▸ **EXERCISE DESCRIPTION**: Going through the data below, tally every line where the string "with" occurs, then give only the tally.

* * *

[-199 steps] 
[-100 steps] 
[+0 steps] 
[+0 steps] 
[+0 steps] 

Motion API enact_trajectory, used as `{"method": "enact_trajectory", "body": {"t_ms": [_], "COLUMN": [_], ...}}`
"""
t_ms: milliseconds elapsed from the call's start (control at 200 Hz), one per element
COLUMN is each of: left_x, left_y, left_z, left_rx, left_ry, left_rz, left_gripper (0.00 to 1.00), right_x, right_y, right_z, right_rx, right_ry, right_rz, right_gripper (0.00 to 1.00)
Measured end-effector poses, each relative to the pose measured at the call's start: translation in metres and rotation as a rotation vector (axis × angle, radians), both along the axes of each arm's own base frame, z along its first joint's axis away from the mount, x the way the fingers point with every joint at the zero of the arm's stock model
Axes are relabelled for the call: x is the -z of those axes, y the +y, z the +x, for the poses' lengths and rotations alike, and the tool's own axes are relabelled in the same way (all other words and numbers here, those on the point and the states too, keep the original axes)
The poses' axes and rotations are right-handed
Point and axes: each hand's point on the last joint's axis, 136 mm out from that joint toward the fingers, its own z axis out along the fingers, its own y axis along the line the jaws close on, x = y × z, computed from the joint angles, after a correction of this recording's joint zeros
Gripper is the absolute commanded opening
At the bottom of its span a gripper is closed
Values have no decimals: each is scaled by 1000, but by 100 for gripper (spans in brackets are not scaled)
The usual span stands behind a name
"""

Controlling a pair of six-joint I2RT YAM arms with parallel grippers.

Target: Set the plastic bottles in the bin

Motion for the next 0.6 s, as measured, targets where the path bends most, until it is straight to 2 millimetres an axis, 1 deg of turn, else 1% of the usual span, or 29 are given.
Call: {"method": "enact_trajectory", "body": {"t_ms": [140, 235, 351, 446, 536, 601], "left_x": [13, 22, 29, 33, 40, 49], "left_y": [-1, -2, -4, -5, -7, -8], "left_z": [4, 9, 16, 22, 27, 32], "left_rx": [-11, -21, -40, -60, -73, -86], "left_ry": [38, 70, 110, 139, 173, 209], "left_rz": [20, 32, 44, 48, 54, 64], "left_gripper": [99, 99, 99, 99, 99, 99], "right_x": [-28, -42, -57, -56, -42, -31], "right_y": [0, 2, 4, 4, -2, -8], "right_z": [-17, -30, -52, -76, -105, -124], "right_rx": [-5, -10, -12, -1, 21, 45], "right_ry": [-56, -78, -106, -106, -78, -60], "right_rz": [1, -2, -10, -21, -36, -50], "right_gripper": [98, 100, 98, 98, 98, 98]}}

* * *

▸ **SOLUTION**: 2